● **Problem description**
Further down are entries; set down exactly and only the lines from the one with "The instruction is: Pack" up to and including the one with "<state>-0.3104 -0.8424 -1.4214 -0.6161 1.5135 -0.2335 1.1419", dropping each picture.

[Dataset records]
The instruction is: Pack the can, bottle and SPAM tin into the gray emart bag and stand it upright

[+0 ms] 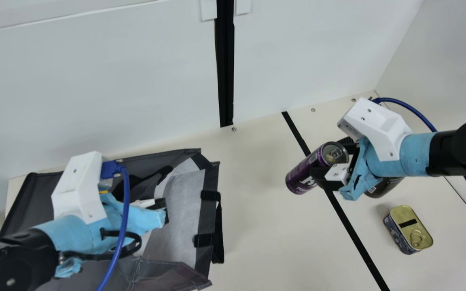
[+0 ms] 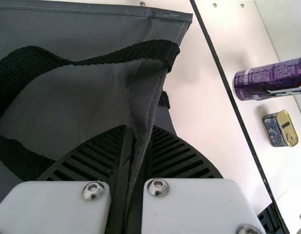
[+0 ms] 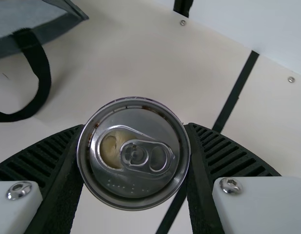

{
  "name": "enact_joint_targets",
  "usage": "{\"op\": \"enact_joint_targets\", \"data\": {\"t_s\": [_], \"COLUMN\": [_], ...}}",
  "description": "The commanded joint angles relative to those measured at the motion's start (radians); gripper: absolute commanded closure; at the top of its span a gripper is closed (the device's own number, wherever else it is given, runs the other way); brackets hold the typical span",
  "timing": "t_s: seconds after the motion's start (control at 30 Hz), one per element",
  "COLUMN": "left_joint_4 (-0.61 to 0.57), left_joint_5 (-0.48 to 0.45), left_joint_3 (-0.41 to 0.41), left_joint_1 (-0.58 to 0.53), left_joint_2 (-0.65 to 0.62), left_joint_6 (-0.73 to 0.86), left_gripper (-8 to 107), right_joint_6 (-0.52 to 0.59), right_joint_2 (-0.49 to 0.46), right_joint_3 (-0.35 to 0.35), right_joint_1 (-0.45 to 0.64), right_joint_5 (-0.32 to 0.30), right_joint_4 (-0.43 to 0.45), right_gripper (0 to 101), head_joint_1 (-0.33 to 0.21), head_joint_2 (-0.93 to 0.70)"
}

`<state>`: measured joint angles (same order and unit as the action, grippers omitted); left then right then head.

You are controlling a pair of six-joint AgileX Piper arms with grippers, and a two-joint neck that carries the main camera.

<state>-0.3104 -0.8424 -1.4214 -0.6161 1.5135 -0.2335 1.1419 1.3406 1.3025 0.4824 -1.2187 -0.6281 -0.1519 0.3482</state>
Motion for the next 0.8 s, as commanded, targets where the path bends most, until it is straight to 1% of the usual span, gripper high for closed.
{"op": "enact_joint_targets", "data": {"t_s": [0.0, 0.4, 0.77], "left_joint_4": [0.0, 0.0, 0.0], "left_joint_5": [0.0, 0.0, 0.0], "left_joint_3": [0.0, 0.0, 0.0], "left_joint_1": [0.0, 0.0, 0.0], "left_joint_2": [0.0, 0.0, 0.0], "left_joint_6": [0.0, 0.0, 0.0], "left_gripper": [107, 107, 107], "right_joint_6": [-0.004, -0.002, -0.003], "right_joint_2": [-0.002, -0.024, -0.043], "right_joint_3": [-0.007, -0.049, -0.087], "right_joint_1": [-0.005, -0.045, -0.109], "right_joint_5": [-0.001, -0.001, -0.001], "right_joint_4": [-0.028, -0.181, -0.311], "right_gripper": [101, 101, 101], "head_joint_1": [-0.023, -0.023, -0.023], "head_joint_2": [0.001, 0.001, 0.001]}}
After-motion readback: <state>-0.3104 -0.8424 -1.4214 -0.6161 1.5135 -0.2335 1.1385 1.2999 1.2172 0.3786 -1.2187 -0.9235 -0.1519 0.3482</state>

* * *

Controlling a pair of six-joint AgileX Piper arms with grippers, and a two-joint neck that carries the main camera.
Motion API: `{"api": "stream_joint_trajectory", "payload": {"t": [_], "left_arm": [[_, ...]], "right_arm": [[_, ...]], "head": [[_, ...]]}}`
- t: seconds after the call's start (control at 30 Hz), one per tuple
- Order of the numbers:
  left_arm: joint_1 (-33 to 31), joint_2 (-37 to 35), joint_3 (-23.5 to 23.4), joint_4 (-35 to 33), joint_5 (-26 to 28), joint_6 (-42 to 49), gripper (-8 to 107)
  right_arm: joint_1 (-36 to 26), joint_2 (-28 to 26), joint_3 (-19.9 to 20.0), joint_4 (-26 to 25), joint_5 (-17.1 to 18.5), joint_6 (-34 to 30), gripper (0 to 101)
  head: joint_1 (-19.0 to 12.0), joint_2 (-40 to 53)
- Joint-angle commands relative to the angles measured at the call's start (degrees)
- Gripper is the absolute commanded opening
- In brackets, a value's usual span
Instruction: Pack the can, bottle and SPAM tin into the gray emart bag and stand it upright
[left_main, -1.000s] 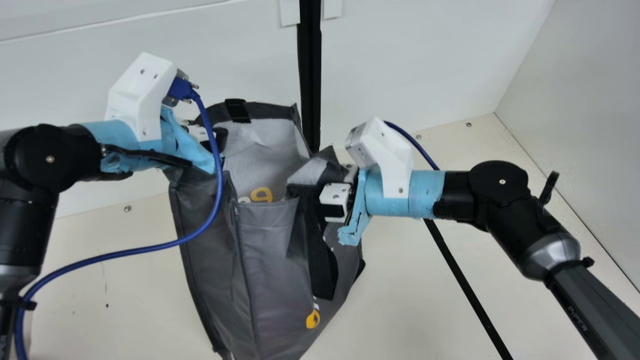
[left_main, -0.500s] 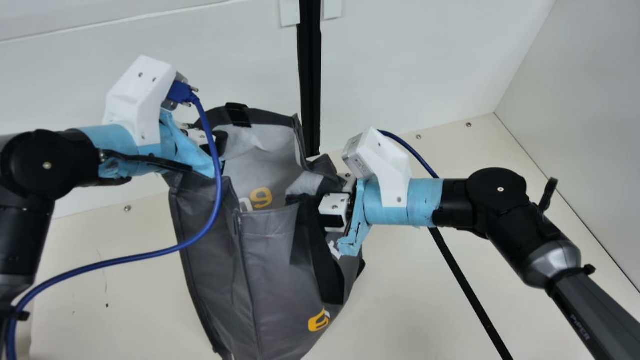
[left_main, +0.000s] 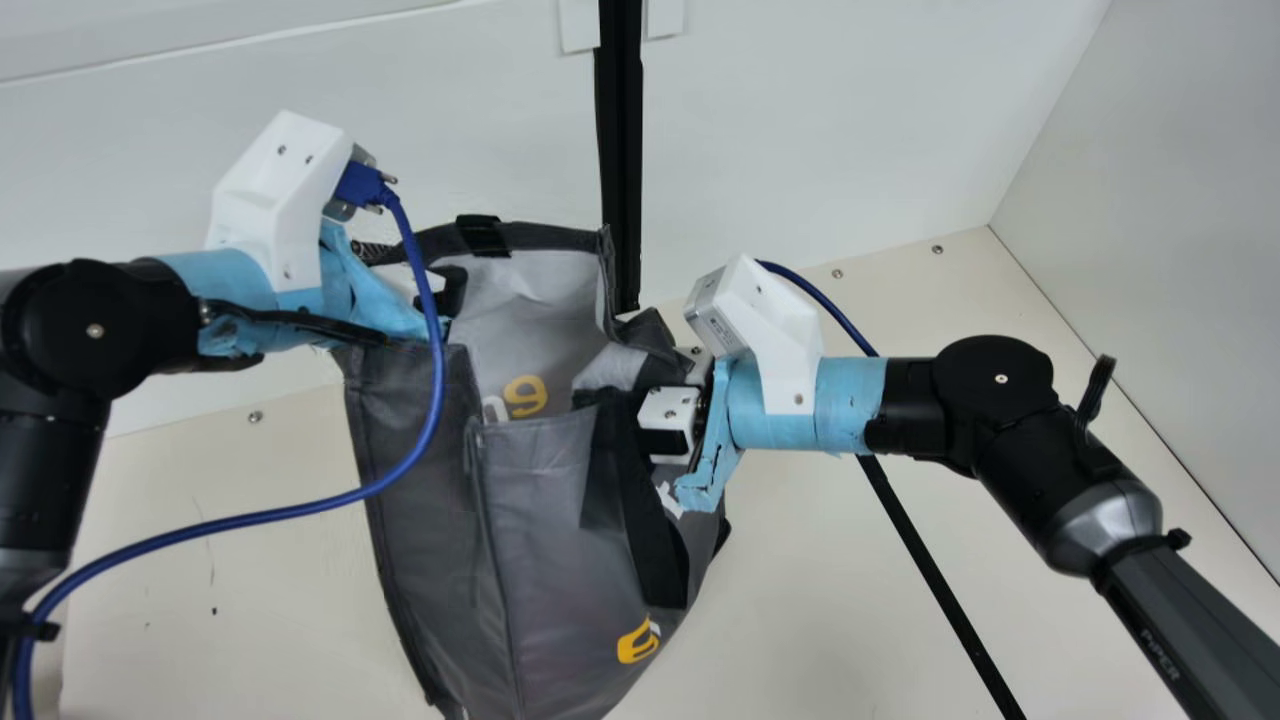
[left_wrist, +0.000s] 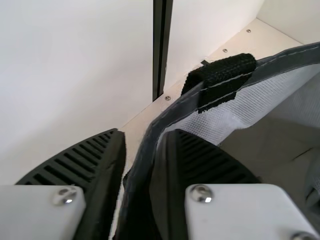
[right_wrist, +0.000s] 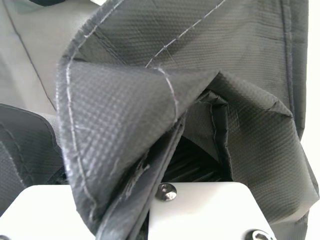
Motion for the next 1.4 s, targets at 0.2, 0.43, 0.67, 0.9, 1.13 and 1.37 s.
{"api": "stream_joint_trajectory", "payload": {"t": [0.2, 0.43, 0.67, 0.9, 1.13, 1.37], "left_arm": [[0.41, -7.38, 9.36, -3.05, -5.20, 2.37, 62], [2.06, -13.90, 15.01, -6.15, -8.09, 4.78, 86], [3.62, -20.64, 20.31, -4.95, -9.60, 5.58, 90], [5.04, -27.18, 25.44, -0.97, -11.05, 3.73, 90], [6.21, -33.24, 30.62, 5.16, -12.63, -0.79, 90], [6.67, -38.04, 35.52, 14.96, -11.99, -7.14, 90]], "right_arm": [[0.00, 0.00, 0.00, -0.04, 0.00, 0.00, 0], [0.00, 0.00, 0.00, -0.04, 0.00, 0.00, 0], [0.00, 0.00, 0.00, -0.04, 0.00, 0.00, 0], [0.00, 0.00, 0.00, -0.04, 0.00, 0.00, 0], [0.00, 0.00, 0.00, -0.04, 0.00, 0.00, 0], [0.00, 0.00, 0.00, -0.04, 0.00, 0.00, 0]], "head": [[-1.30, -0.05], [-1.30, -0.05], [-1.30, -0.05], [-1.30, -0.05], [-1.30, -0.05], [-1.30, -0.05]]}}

● **Exercise response**
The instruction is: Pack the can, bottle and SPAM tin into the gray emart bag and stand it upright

[+0 ms] 
[+0 ms] 
[+0 ms] 

{
  "name": "enact_joint_targets",
  "usage": "{\"op\": \"enact_joint_targets\", \"data\": {\"t_s\": [_], \"COLUMN\": [_], ...}}",
  "description": "The commanded joint angles relative to those measured at the motion's start (radians); gripper: absolute commanded closure; at the top of its span a gripper is closed (the device's own number, wherever else it is given, runs the other way); brackets hold the typical span",
  "timing": "t_s: seconds after the motion's start (control at 30 Hz), one per element",
  "COLUMN": "left_joint_4 (-0.61 to 0.57), left_joint_5 (-0.48 to 0.45), left_joint_3 (-0.41 to 0.41), left_joint_1 (-0.58 to 0.53), left_joint_2 (-0.65 to 0.62), left_joint_6 (-0.73 to 0.86), left_gripper (-8 to 107), right_joint_6 (-0.52 to 0.59), right_joint_2 (-0.49 to 0.46), right_joint_3 (-0.35 to 0.35), right_joint_1 (-0.45 to 0.64), right_joint_5 (-0.32 to 0.30), right_joint_4 (-0.43 to 0.45), right_gripper (0 to 101), head_joint_1 (-0.33 to 0.21), head_joint_2 (-0.93 to 0.70)"
}

`<state>`: measured joint angles (same order and unit as the action, grippers omitted); left then right then head.

You are controlling a pair of six-joint AgileX Piper arms with grippers, and a two-joint neck that carries the main camera.

<state>-0.3104 -0.8424 -1.4214 -0.6161 1.5135 -0.2335 1.1419 1.3406 1.3025 0.4824 -1.2187 -0.6281 -0.1519 0.3482</state>

No other output was requested.